The findings have been published in the journal Nature Translational Psychiatry. While most people assume suicide rates to be the highest in winter, spring or early summer is when suicidal behaviours have been found to peak, a finding that has baffled researchers since first identified.

In this study, the researchers further found a general increase in negative self-harm cognitions and seasonality effects for mood and desire to die across the six-year period, over which responses from over 10,000 people were collected. The subjects completed questionnaires and tasks about their moods and thoughts and ideations around suicide and self-harm using the Project Implicit Health Database (PIH).

They also developed a conceptual model as to why suicidal behaviour takes a few months to reach a 'tipping point'. "The reasons for this are complex, but our research shows that suicidal thoughts and mood are the worst in December and the best in June.

"Between these two points, there is a heightened risk of suicidal behaviour, and we feel this is occurring because the gradual improvements in their mood and energy may enable them to plan and engage in a suicide attempt.

"The relative comparison between the self and others' mood improving at a perceived greater rate are complementary possibilities that need further testing," explained Brian O'Shea from the University of Nottingham, who led the study.

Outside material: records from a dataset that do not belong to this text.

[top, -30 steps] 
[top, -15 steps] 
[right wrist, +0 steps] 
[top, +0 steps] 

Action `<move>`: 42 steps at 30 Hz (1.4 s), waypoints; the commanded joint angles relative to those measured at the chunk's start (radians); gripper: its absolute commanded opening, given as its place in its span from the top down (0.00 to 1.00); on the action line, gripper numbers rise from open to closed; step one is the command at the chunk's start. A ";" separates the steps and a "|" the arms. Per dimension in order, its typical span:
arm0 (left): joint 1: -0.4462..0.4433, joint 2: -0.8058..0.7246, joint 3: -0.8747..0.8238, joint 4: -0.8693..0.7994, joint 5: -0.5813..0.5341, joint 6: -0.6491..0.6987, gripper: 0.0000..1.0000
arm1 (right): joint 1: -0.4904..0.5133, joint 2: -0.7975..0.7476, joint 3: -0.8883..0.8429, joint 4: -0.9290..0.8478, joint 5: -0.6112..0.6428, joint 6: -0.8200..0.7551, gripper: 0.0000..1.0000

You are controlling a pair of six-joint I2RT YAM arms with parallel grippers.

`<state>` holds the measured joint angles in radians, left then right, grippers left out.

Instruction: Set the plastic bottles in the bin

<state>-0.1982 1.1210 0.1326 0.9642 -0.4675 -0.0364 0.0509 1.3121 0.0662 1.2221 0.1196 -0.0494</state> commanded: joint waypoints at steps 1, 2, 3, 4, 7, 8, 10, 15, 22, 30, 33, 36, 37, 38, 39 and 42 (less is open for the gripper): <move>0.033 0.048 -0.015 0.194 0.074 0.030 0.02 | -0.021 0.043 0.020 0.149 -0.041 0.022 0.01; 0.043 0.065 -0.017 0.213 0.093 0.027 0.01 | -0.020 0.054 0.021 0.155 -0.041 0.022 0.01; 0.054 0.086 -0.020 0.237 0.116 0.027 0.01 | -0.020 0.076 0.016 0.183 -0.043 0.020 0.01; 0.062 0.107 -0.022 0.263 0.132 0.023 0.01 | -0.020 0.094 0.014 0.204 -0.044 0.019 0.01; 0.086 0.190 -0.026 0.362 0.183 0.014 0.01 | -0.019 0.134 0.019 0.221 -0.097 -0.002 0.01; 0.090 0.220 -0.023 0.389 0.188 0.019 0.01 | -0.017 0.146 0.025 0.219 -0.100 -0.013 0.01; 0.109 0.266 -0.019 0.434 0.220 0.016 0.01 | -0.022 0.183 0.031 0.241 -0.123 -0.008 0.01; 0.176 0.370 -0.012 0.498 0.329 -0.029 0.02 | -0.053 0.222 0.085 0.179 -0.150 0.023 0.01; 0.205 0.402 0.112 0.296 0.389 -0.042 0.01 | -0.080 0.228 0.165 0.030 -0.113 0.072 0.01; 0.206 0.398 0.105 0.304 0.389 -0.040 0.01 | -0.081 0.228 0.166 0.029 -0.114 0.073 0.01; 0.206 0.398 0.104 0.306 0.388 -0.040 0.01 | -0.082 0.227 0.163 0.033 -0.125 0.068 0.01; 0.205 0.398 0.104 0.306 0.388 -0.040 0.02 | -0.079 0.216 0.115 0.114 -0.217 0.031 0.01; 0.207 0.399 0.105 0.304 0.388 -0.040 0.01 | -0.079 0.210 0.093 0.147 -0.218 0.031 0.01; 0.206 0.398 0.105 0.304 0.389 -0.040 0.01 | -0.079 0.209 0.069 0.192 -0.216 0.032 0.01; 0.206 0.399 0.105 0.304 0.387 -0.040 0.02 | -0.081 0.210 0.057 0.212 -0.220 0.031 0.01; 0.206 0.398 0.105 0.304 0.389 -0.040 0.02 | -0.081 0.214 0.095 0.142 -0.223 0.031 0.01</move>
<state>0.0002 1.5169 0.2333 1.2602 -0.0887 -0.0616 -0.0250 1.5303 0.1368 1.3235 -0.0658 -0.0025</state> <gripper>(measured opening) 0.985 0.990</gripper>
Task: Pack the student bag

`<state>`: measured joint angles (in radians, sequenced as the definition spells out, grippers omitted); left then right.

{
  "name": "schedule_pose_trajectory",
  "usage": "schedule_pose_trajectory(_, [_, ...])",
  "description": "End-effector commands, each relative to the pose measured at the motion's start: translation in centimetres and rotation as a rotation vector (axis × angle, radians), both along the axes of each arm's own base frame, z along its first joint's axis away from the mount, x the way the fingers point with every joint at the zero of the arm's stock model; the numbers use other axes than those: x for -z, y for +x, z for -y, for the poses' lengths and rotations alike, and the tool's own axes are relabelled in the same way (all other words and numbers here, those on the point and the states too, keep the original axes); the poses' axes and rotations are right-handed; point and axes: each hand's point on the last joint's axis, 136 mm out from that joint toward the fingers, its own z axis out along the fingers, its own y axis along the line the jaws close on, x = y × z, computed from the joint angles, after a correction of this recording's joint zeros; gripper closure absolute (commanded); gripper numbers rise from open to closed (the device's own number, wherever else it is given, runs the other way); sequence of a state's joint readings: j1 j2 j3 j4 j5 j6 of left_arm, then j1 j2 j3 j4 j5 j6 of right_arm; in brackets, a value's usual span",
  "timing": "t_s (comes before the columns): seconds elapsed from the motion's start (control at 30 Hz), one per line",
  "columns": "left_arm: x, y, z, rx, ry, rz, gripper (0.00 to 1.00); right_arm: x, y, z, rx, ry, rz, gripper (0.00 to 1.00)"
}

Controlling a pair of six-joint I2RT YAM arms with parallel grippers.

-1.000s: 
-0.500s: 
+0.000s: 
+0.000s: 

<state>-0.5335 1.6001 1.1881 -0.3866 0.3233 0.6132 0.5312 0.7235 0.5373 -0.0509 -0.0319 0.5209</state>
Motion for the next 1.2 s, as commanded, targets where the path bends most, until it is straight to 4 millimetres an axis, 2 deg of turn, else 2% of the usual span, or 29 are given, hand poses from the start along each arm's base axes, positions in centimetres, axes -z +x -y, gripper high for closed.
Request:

Online tasks were created to examine the temporal dynamics of explicit and implicit self-harm cognitions, with explicit cognition examined via direct questions about mood, suicide and self-harm using a standard 1-5 scale.

Implicit cognition was explored with a reaction time task where people were required to sort words relating to the self in real-time with death and life words.

The respondents in the sample were from three groups: (1) past suicide attempters; (2) suicide ideation and/or non-suicidal self-injury; (3) no previous self-harm, suicidal thoughts, or behaviours.

The findings show a response time between the peak of explicit and implicit suicide cognition in winter and the peak in suicide attempts and suicide deaths in spring.

Explicit suicide cognition peaking in December preceded implicit self-harm associations, which peaks in February. Both these peaks precede the peak of suicide behaviour in spring or early summer. Similar lagged effects were observed in a 24-hour period, with explicit suicidal cognition and mood peaking at 4-5 am and implicit cognition lagging this peak.

O'Shea said, "This study is the first to look at temporal trends around mood and self-harm thoughts on such a large scale and really pinpoints times when intervention could be most beneficial."